**Task prompt:** What you write should be an exact copy of the material, from its first line through the line containing "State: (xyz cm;".

Content starts

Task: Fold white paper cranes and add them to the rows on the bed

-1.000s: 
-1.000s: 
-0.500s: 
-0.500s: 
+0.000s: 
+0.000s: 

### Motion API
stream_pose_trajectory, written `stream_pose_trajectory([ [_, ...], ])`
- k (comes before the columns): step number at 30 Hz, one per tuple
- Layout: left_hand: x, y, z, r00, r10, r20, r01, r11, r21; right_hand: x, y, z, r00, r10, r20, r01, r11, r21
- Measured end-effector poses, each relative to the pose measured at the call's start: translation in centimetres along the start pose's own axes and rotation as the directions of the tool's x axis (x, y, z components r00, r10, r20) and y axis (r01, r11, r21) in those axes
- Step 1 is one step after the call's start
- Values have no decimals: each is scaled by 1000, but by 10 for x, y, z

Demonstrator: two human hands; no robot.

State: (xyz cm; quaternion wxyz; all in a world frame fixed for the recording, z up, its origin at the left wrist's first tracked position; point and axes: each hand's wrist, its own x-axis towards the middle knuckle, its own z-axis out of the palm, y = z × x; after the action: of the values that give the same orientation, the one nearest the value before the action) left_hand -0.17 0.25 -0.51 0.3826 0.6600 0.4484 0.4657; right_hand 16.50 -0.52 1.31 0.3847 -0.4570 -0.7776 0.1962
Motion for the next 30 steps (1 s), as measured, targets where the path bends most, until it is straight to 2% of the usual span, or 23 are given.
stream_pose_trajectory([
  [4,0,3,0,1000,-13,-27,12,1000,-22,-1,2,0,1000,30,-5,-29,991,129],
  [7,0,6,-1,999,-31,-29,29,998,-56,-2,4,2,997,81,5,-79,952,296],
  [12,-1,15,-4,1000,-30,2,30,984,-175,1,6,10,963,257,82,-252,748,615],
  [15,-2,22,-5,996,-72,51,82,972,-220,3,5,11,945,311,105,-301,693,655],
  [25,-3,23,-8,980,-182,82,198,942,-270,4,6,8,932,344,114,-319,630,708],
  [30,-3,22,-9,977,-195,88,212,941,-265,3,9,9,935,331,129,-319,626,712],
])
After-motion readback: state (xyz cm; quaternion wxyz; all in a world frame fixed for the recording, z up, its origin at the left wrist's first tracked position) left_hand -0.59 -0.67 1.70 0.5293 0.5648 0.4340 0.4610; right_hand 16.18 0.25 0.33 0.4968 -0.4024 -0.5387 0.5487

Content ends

**Task solution:**
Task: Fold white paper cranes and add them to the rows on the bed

-1.000s: 
-1.000s: 
-0.500s: 
-0.500s: 
+0.000s: 
+0.000s: 

### Motion API
stream_pose_trajectory, written `stream_pose_trajectory([ [_, ...], ])`
- k (comes before the columns): step number at 30 Hz, one per tuple
- Layout: left_hand: x, y, z, r00, r10, r20, r01, r11, r21; right_hand: x, y, z, r00, r10, r20, r01, r11, r21
- Measured end-effector poses, each relative to the pose measured at the call's start: translation in centimetres along the start pose's own axes and rotation as the directions of the tool's x axis (x, y, z components r00, r10, r20) and y axis (r01, r11, r21) in those axes
- Step 1 is one step after the call's start
- Values have no decimals: each is scaled by 1000, but by 10 for x, y, z

Demonstrator: two human hands; no robot.

State: (xyz cm; quaternion wxyz; all in a world frame fixed for the recording, z up, its origin at the left wrist's first tracked position; point and axes: each hand's wrist, its own x-axis towards the middle knuckle, its own z-axis out of the palm, y = z × x; after the action: of the values that give the same orientation, the one nearest the value before the action) left_hand -0.17 0.25 -0.51 0.3826 0.6600 0.4484 0.4657; right_hand 16.50 -0.52 1.31 0.3847 -0.4570 -0.7776 0.1962

This output is complete as it stands.